#### Task item:
The response must reproduce exactly every line of the material below holding the word "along".

#### Supplied material:

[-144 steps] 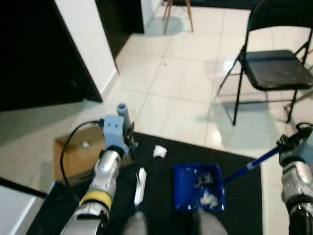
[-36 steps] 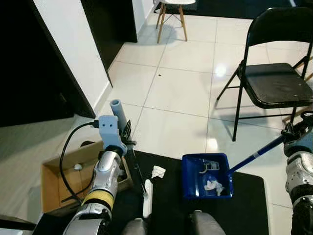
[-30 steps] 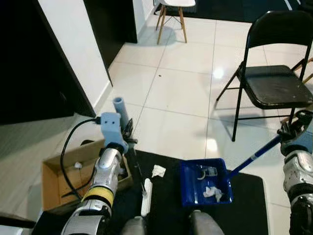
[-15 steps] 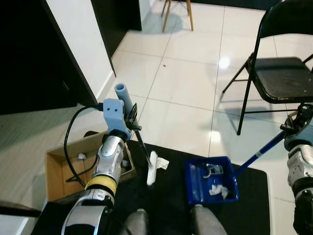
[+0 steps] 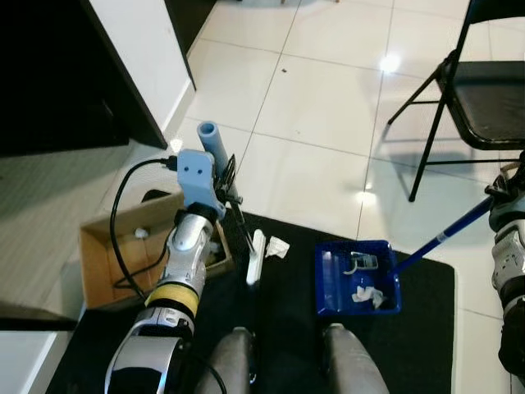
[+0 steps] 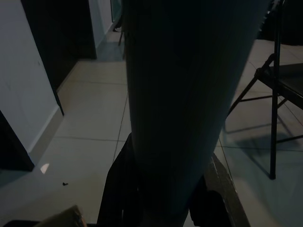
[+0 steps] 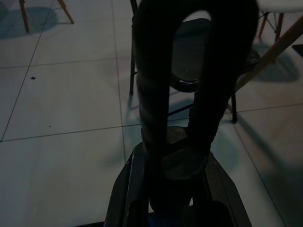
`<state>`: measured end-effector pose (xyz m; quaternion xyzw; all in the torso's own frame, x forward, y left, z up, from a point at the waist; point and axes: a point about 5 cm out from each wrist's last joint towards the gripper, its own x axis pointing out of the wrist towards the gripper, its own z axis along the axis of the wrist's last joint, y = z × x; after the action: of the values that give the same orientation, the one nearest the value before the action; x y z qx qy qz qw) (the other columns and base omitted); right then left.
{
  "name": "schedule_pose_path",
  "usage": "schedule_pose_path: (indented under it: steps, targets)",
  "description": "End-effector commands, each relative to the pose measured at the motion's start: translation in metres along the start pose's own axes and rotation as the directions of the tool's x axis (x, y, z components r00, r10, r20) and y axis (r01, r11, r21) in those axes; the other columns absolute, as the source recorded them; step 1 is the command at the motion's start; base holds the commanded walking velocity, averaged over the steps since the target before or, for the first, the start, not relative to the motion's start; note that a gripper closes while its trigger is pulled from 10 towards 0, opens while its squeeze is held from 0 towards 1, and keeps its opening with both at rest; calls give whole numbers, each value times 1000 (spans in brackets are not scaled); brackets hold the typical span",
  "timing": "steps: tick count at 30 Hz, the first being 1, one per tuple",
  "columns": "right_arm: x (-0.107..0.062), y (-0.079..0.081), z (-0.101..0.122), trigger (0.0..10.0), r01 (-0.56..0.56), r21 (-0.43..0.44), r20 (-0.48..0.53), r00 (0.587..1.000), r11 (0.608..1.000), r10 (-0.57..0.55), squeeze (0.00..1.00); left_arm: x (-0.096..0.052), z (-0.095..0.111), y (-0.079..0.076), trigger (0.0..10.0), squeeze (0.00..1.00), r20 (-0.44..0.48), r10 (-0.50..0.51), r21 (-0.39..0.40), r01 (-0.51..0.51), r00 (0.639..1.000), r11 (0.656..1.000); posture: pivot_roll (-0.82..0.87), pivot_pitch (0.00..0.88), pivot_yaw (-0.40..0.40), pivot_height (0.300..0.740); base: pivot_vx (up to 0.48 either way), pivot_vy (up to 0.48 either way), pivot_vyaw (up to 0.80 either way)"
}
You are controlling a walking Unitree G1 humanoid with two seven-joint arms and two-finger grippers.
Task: Sweep floor
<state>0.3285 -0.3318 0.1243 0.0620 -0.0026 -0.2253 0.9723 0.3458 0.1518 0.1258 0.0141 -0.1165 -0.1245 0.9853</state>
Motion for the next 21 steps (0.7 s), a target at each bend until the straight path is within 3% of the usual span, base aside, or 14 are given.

#### Answer box:
`<state>`: measured end-effector pose (xyz m; quaternion xyzw; all in the torso's own frame, x forward, y left, z up, from a point at the waist; point and axes: a point about 5 cm out from each wrist's last joint towards the gripper, its own x axis pointing out of the wrist towards the gripper, its own z axis along the axis of the wrist's last joint, y = z × x; after the action: of the values that give the same orientation, the one nearest the value before the action; x y z qx qy qz qw) (the other columns and base omitted); right then left.
  "description": "End-effector commands, each relative to the pose measured at the motion's start: translation in metres along the start pose's own axes and rotation as the directions of the tool's x axis (x, y, z components r00, r10, r20) and y axis (r01, r11, r21) in those axes; the other columns absolute, as the source recorded them; step 1 is the command at the motion's start; base holds the commanded walking velocity, averaged over the steps since the target before or, for the first, the start, not relative to the motion's start; note that a gripper closes while its trigger is pulled from 10 towards 0, opens while its squeeze is held from 0 towards 1, and keeps its opening with both at rest; calls give whole numbers, each value times 1000 (spans in brackets are not scaled); brackets hold the typical span",

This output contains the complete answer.